*Action item*: Please write the following entries out once more, exactly.

Saved entries

——

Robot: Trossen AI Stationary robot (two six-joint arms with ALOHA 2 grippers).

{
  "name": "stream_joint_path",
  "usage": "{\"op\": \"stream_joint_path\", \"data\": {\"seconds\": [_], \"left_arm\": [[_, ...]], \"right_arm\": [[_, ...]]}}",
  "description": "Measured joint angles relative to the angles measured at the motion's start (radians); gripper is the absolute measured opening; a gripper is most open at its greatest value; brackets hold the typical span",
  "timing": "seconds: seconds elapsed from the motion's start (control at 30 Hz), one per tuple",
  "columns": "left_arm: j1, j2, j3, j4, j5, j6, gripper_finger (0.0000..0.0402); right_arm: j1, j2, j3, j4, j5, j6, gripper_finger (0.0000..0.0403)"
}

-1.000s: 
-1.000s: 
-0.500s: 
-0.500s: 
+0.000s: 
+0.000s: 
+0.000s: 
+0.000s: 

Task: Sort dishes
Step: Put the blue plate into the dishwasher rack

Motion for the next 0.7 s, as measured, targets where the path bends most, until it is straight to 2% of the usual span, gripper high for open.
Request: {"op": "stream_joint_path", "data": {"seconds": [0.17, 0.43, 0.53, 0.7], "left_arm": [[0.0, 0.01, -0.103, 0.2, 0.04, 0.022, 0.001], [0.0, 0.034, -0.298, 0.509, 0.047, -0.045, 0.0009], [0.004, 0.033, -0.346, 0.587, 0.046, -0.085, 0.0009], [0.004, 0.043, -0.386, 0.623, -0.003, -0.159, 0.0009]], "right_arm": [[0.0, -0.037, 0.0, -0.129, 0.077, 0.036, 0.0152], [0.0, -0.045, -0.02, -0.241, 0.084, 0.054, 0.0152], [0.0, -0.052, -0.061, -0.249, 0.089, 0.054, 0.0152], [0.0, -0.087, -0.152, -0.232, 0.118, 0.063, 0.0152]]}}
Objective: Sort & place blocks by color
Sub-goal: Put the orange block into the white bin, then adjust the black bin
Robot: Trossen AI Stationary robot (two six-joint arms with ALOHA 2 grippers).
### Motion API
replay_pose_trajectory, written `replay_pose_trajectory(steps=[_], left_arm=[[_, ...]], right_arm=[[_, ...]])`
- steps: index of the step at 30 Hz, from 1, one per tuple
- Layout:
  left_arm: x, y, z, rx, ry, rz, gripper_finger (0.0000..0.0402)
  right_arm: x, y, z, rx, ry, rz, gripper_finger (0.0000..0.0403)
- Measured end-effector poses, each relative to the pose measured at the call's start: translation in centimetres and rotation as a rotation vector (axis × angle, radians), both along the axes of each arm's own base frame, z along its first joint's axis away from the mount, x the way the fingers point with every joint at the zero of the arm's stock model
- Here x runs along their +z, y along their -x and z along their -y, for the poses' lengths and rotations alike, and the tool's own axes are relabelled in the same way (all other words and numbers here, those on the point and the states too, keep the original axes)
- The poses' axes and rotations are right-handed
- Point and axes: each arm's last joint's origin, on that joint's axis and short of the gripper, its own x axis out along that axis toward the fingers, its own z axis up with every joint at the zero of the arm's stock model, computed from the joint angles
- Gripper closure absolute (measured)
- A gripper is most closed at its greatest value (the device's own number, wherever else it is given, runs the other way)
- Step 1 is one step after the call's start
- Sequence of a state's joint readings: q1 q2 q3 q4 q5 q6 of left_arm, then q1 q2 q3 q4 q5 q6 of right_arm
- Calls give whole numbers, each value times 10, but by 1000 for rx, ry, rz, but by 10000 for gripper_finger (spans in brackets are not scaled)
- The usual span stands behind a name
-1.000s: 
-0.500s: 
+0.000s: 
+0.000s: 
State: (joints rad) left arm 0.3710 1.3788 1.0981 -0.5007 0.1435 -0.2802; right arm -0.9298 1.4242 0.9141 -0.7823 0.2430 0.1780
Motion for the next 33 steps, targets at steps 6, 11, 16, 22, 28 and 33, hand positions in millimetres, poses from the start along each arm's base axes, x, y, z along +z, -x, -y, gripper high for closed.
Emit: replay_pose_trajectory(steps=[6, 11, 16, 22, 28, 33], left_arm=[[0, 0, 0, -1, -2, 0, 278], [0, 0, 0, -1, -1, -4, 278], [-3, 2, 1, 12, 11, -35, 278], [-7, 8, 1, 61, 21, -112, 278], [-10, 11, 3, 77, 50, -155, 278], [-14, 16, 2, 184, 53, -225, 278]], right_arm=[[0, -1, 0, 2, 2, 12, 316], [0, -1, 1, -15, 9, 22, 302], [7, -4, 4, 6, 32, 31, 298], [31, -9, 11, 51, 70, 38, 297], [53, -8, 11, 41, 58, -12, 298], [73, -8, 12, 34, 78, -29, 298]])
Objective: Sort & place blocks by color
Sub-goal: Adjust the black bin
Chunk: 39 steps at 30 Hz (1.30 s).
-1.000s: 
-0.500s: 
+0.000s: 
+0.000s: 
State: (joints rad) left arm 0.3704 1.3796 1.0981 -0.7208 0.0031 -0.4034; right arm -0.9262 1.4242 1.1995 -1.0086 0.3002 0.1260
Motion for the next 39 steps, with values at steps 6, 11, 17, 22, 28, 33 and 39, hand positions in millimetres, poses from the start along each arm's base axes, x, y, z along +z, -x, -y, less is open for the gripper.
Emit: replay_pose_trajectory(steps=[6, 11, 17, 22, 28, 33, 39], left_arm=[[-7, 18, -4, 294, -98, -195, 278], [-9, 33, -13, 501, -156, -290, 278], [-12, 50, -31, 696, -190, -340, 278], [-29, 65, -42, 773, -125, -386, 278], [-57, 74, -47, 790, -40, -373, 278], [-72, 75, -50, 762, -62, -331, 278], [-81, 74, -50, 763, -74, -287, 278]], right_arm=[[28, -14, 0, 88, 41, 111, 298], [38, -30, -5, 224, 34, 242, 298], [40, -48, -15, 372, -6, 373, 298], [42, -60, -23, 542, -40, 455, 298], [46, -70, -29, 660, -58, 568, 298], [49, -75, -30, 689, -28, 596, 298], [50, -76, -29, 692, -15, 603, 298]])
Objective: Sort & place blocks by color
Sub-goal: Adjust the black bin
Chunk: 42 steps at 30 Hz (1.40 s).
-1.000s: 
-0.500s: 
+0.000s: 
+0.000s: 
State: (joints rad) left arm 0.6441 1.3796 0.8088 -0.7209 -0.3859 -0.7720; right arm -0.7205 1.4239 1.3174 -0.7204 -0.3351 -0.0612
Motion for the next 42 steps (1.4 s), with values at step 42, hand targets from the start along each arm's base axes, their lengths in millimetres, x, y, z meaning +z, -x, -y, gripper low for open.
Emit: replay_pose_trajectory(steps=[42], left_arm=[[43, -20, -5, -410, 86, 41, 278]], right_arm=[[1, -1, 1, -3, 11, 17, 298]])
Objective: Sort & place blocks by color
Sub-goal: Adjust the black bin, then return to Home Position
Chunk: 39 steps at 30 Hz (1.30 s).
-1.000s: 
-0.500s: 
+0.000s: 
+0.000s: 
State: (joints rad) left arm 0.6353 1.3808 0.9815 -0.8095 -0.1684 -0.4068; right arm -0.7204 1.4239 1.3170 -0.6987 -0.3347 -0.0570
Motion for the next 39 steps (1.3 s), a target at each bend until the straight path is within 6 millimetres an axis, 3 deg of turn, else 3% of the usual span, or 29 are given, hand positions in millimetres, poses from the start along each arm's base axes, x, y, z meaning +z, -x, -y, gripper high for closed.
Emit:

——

*Answer space*:
Robot: Trossen AI Stationary robot (two six-joint arms with ALOHA 2 grippers).

{
  "name": "stream_joint_path",
  "usage": "{\"op\": \"stream_joint_path\", \"data\": {\"seconds\": [_], \"left_arm\": [[_, ...]], \"right_arm\": [[_, ...]]}}",
  "description": "Measured joint angles relative to the angles measured at the motion's start (radians); gripper is the absolute measured opening; a gripper is most open at its greatest value; brackets hold the typical span",
  "timing": "seconds: seconds elapsed from the motion's start (control at 30 Hz), one per tuple",
  "columns": "left_arm: j1, j2, j3, j4, j5, j6, gripper_finger (0.0000..0.0402); right_arm: j1, j2, j3, j4, j5, j6, gripper_finger (0.0000..0.0403)"
}

-1.000s: 
-1.000s: 
-0.500s: 
-0.500s: 
+0.000s: 
+0.000s: 
+0.000s: 
+0.000s: 

Task: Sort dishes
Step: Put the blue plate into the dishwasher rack

Motion for the next 0.7 s, as measured, targets where the path bends most, until it is straight to 2% of the usual span, gripper high for open.
Request: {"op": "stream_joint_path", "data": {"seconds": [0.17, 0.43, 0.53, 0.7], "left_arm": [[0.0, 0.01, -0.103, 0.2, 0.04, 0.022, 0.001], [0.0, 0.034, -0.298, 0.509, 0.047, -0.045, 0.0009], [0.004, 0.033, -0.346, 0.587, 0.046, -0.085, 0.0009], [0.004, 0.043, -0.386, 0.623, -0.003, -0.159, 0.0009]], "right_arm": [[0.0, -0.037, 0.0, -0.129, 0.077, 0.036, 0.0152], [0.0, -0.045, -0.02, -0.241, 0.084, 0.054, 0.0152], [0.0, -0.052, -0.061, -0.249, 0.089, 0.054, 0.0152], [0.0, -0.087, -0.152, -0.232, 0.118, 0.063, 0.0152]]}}
Objective: Sort & place blocks by color
Sub-goal: Put the orange block into the white bin, then adjust the black bin
Robot: Trossen AI Stationary robot (two six-joint arms with ALOHA 2 grippers).
### Motion API
replay_pose_trajectory, written `replay_pose_trajectory(steps=[_], left_arm=[[_, ...]], right_arm=[[_, ...]])`
- steps: index of the step at 30 Hz, from 1, one per tuple
- Layout:
  left_arm: x, y, z, rx, ry, rz, gripper_finger (0.0000..0.0402)
  right_arm: x, y, z, rx, ry, rz, gripper_finger (0.0000..0.0403)
- Measured end-effector poses, each relative to the pose measured at the call's start: translation in centimetres and rotation as a rotation vector (axis × angle, radians), both along the axes of each arm's own base frame, z along its first joint's axis away from the mount, x the way the fingers point with every joint at the zero of the arm's stock model
- Here x runs along their +z, y along their -x and z along their -y, for the poses' lengths and rotations alike, and the tool's own axes are relabelled in the same way (all other words and numbers here, those on the point and the states too, keep the original axes)
- The poses' axes and rotations are right-handed
- Point and axes: each arm's last joint's origin, on that joint's axis and short of the gripper, its own x axis out along that axis toward the fingers, its own z axis up with every joint at the zero of the arm's stock model, computed from the joint angles
- Gripper closure absolute (measured)
- A gripper is most closed at its greatest value (the device's own number, wherever else it is given, runs the other way)
- Step 1 is one step after the call's start
- Sequence of a state's joint readings: q1 q2 q3 q4 q5 q6 of left_arm, then q1 q2 q3 q4 q5 q6 of right_arm
- Calls give whole numbers, each value times 10, but by 1000 for rx, ry, rz, but by 10000 for gripper_finger (spans in brackets are not scaled)
- The usual span stands behind a name
-1.000s: 
-0.500s: 
+0.000s: 
+0.000s: 
State: (joints rad) left arm 0.3710 1.3788 1.0981 -0.5007 0.1435 -0.2802; right arm -0.9298 1.4242 0.9141 -0.7823 0.2430 0.1780
Motion for the next 33 steps, targets at steps 6, 11, 16, 22, 28 and 33, hand positions in millimetres, poses from the start along each arm's base axes, x, y, z along +z, -x, -y, gripper high for closed.
Emit: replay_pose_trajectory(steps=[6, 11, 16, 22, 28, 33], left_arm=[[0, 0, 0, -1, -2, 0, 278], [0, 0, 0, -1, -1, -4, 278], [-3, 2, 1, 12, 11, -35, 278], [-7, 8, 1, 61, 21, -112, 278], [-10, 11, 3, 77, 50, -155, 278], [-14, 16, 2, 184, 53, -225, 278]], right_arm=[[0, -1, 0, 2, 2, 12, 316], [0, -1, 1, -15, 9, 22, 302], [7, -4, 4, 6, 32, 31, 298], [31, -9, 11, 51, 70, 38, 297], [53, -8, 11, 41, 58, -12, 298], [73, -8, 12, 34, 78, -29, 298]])
Objective: Sort & place blocks by color
Sub-goal: Adjust the black bin
Chunk: 39 steps at 30 Hz (1.30 s).
-1.000s: 
-0.500s: 
+0.000s: 
+0.000s: 
State: (joints rad) left arm 0.3704 1.3796 1.0981 -0.7208 0.0031 -0.4034; right arm -0.9262 1.4242 1.1995 -1.0086 0.3002 0.1260
Motion for the next 39 steps, with values at steps 6, 11, 17, 22, 28, 33 and 39, hand positions in millimetres, poses from the start along each arm's base axes, x, y, z along +z, -x, -y, less is open for the gripper.
Emit: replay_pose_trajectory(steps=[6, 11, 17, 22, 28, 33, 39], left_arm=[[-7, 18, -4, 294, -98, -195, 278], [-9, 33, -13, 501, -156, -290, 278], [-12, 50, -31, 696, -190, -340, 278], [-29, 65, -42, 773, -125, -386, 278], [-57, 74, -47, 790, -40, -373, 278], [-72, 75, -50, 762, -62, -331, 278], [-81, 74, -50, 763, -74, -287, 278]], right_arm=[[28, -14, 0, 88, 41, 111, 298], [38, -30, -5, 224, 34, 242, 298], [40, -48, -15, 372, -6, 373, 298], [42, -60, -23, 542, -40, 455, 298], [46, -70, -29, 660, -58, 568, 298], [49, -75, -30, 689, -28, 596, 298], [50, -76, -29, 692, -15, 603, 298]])
Objective: Sort & place blocks by color
Sub-goal: Adjust the black bin
Chunk: 42 steps at 30 Hz (1.40 s).
-1.000s: 
-0.500s: 
+0.000s: 
+0.000s: 
State: (joints rad) left arm 0.6441 1.3796 0.8088 -0.7209 -0.3859 -0.7720; right arm -0.7205 1.4239 1.3174 -0.7204 -0.3351 -0.0612
Motion for the next 42 steps (1.4 s), with values at step 42, hand targets from the start along each arm's base axes, their lengths in millimetres, x, y, z meaning +z, -x, -y, gripper low for open.
Emit: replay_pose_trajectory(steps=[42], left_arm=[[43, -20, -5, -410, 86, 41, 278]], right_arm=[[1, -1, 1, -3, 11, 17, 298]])
Objective: Sort & place blocks by color
Sub-goal: Adjust the black bin, then return to Home Position
Chunk: 39 steps at 30 Hz (1.30 s).
-1.000s: 
-0.500s: 
+0.000s: 
+0.000s: 
State: (joints rad) left arm 0.6353 1.3808 0.9815 -0.8095 -0.1684 -0.4068; right arm -0.7204 1.4239 1.3170 -0.6987 -0.3347 -0.0570
Motion for the next 39 steps (1.3 s), a target at each bend until the straight path is within 6 millimetres an axis, 3 deg of turn, else 3% of the usual span, or 29 are given, hand positions in millimetres, poses from the start along each arm's base axes, x, y, z meaning +z, -x, -y, gripper high for closed.
Emit:

That completes the answer to the exercise.